Zwei Drittel davon habe ich übrigens auch gelesen. Keines hat mit Maoismus zu tun. Auch die Klassiker des Marxismus sind nicht vertreten. Am Ende zitiert er aus dem „Handorakel“ des Jesuiten Baltasar Graciàn, einer Verhaltenslehre aus dem Jahr 1647, drei von dreihundert Regeln:
„Sich zu entziehen wissen“, „Nie sich beklagen“, „Nichts setzt den Menschen mehr herab, als wenn er sehn lässt, dass er ein Mensch sei…“ (Suche, S. 114f.).
Mir wurde nicht deutlich, ob das nun sein Programm war oder eine Problematisierung. Ob sein Sohn mit dem Büchlein zufrieden war, ist mir nicht bekannt.

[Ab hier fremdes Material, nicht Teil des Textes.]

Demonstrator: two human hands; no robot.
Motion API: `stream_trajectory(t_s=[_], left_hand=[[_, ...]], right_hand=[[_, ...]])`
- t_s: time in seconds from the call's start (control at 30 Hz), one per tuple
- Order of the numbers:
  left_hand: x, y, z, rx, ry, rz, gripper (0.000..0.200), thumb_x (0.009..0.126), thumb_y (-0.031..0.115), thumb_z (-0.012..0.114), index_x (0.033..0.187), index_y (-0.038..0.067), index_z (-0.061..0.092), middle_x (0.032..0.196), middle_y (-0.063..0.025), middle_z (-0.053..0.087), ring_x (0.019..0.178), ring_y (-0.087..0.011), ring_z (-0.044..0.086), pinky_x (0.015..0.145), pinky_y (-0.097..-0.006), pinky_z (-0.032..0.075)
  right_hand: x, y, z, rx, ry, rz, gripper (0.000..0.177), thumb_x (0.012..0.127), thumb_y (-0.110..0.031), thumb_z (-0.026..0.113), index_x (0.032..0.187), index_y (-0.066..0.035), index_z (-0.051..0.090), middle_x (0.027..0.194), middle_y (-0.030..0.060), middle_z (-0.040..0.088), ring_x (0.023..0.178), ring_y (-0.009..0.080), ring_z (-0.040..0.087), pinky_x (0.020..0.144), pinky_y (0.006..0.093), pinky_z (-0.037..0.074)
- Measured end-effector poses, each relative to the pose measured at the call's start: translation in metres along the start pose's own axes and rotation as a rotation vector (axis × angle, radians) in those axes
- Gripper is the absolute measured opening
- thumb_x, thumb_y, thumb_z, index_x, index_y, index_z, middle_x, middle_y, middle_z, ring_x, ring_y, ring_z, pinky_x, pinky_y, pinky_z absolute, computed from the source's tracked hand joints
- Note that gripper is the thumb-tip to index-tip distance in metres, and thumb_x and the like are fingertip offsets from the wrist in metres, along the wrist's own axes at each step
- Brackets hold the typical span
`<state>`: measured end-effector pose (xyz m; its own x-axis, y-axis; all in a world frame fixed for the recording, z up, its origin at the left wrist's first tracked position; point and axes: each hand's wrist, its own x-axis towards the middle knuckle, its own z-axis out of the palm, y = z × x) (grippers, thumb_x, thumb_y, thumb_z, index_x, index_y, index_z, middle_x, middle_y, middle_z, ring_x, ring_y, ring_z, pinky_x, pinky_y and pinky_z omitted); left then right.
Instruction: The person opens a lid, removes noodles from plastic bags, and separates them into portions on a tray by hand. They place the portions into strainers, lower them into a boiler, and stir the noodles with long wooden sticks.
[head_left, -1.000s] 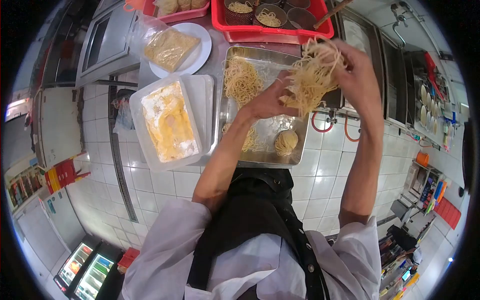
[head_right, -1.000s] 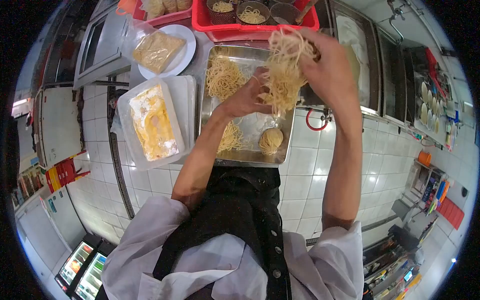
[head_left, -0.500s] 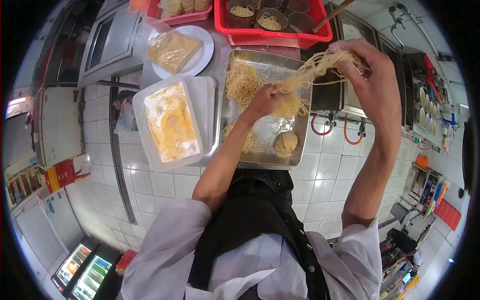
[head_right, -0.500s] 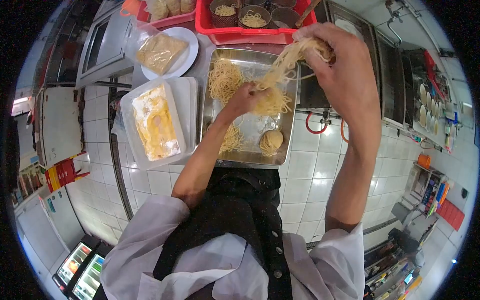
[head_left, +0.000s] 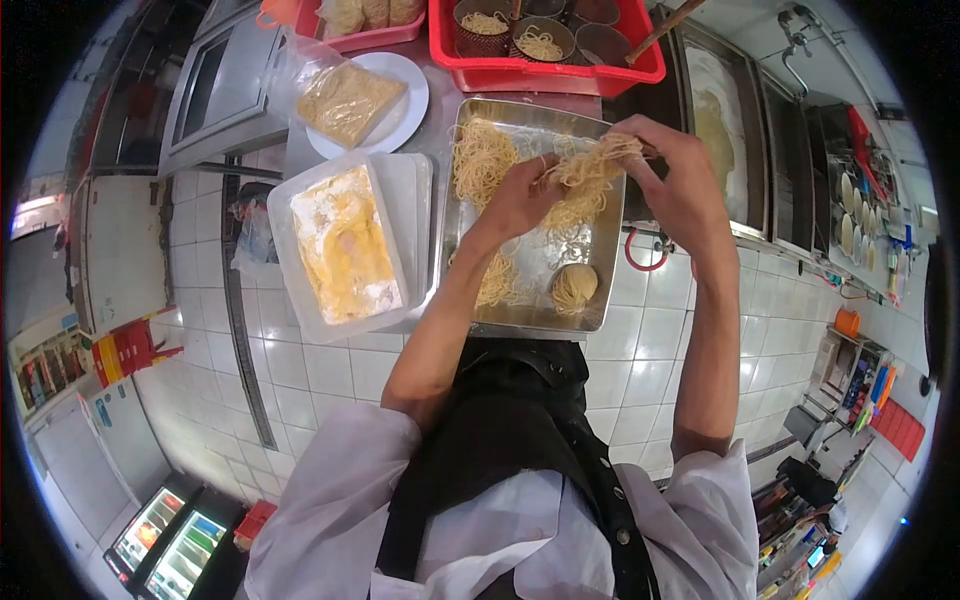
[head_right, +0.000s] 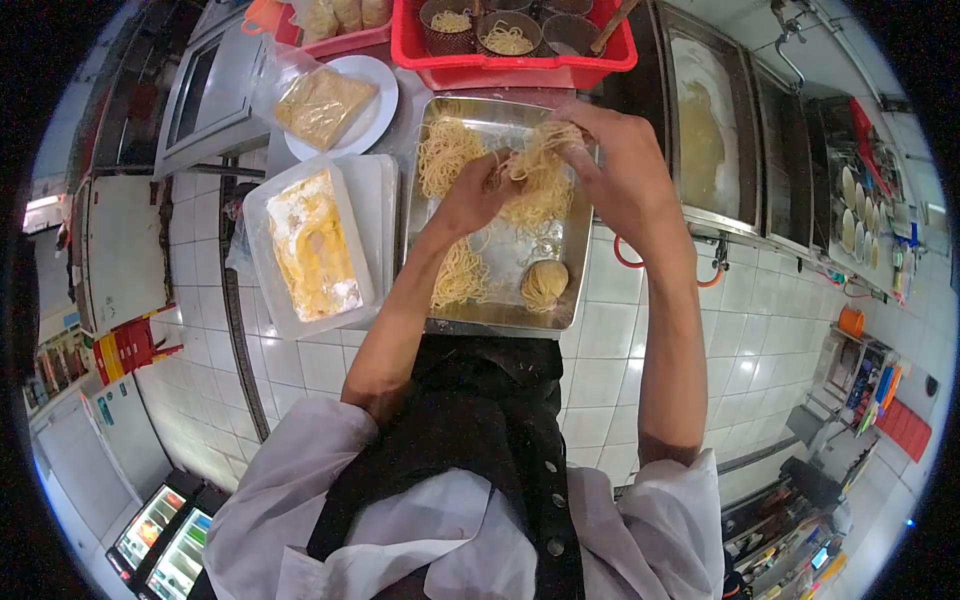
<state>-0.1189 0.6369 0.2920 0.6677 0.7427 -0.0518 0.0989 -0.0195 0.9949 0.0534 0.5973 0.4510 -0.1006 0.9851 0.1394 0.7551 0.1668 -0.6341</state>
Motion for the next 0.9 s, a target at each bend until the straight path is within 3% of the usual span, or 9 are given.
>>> stream_trajectory(t_s=[0.07,0.13,0.27,0.5,0.57,0.63,0.73,0.83,0.9], left_hand=[[-0.001,-0.004,0.0,0.036,0.021,0.018,0.035,0.08,0.003,0.06,0.115,0.001,0.054,0.1,-0.0042,0.06,0.091,-0.0118,0.056,0.083,-0.0272,0.045],[0.006,-0.01,0.004,-0.307,-0.052,-0.008,0.039,0.081,0.004,0.06,0.118,0.002,0.051,0.109,-0.0057,0.058,0.103,-0.0123,0.053,0.092,-0.028,0.041],[0.009,-0.011,0.014,-0.267,-0.094,0.023,0.043,0.08,0.006,0.063,0.121,0.002,0.05,0.11,-0.0055,0.057,0.106,-0.013,0.052,0.095,-0.029,0.04],[0.019,0.01,0.016,0.037,0.108,0.063,0.041,0.08,0.01,0.068,0.117,-0.001,0.054,0.099,-0.0062,0.063,0.099,-0.0151,0.058,0.09,-0.0302,0.044],[0.023,-0.002,0.015,0.177,0.108,0.111,0.04,0.08,0.01,0.067,0.116,-0.002,0.054,0.099,-0.0065,0.063,0.097,-0.0157,0.059,0.089,-0.0302,0.045],[0.023,0.003,0.014,-0.261,0.093,0.071,0.039,0.08,0.007,0.066,0.116,-0.001,0.055,0.1,-0.0053,0.063,0.095,-0.0149,0.059,0.087,-0.0289,0.046],[0.017,0.052,0.013,-0.586,-0.012,0.254,0.039,0.081,0.003,0.064,0.118,0.0,0.053,0.102,-0.0032,0.061,0.093,-0.0117,0.058,0.084,-0.0264,0.047],[0.02,0.055,0.0,-0.285,0.005,0.114,0.039,0.083,0.001,0.062,0.12,0.001,0.05,0.105,-0.0016,0.059,0.092,-0.0087,0.056,0.082,-0.0235,0.047],[0.019,0.031,0.002,-0.359,0.038,0.053,0.038,0.084,0.002,0.062,0.12,0.002,0.05,0.105,-0.0016,0.059,0.091,-0.0082,0.056,0.08,-0.0227,0.047]], right_hand=[[0.0,-0.01,-0.003,0.17,0.05,0.021,0.019,0.078,0.0,0.061,0.096,-0.003,0.063,0.085,0.0167,0.064,0.082,0.0284,0.062,0.075,0.0306,0.048],[0.004,-0.027,-0.016,0.42,0.217,0.119,0.013,0.083,-0.002,0.06,0.095,-0.003,0.059,0.086,0.0026,0.061,0.09,0.0092,0.056,0.078,0.0253,0.047],[0.01,-0.024,-0.035,0.151,0.138,0.047,0.021,0.08,-0.004,0.06,0.094,-0.003,0.045,0.086,0.0034,0.056,0.08,0.0105,0.053,0.074,0.0257,0.044],[0.019,-0.046,-0.06,0.239,0.197,-0.007,0.013,0.088,-0.004,0.055,0.101,-0.005,0.052,0.083,-0.0021,0.045,0.074,0.0043,0.043,0.067,0.0201,0.038],[0.016,-0.041,-0.069,0.246,0.136,0.099,0.019,0.084,-0.002,0.058,0.103,-0.001,0.055,0.085,0.0042,0.058,0.079,0.0131,0.055,0.073,0.027,0.044],[0.008,-0.009,-0.053,-0.318,0.001,-0.032,0.028,0.081,-0.003,0.059,0.109,-0.001,0.055,0.091,0.0134,0.063,0.084,0.028,0.06,0.077,0.0367,0.046],[0.002,0.044,0.004,-0.244,0.198,-0.283,0.024,0.082,-0.003,0.059,0.106,-0.001,0.058,0.088,0.0109,0.064,0.074,0.0244,0.056,0.07,0.0322,0.044],[0.009,0.042,0.001,-0.118,-0.11,-0.022,0.016,0.081,-0.004,0.06,0.097,0.0,0.062,0.08,0.0093,0.064,0.07,0.0202,0.057,0.068,0.0304,0.045],[0.011,-0.002,-0.019,-0.004,-0.149,0.135,0.018,0.077,-0.007,0.06,0.092,0.001,0.064,0.087,0.0183,0.065,0.078,0.0346,0.062,0.072,0.0375,0.047]])
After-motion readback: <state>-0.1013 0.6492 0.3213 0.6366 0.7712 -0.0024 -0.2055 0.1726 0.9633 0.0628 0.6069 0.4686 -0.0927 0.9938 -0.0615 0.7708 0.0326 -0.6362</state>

Nun hat Lethen 2020 eine umfangreichere Autobiografie (382 Seiten) geschrieben, die er seinen insgesamt fünf Söhnen widmet. Sie trägt den Titel „Denn für dieses Leben ist der Mensch nicht schlau genug“. Teile seiner Suche von 2012 sind darin verarbeitet. Auch in diesem Buch hangelt er sich an vielen Büchern entlang, die in seiner intellektuellen Karriere eine Rolle gespielt haben. Eine Liste davon ist weder am Anfang noch am Ende aufgenommen. Aber es gibt als Motto ein Zitat aus Theodor W. Adorno, „Negative Dialektik“:
„Was irgend das Ich introspektiv als Ich zu erfahren vermag, ist auch Nichtich… Eingeholt wäre das Grauen von Depersonalisierung erst von der Einsicht ins Dinghafte der Person selbst.“
Ich habe mich in letzter Zeit für verschiedene Formen autobiografischen Schreibens interessiert und werde nach der Beschäftigung mit Lethen weitere Beispiele besprechen. Ich bin jetzt zunächst auf der Suche nach Antworten, ob Helmut Lethen sich in seiner Autobiografie entzogen hat oder nicht, ob er sich beklagt oder nicht, ob er sehen lässt, dass er ein Mensch ist oder nicht und ob er Einsicht ins Dinghafte der Person hat oder nicht.
Das finde ich für ein autobiografisches Projekt eine gute Fragestellung.
Dazu stellt sich mir die Frage: Wenn ein Vater seine Autobiografie seinen Söhnen widmet, was kann das für Form und Inhalt des Buches bedeuten?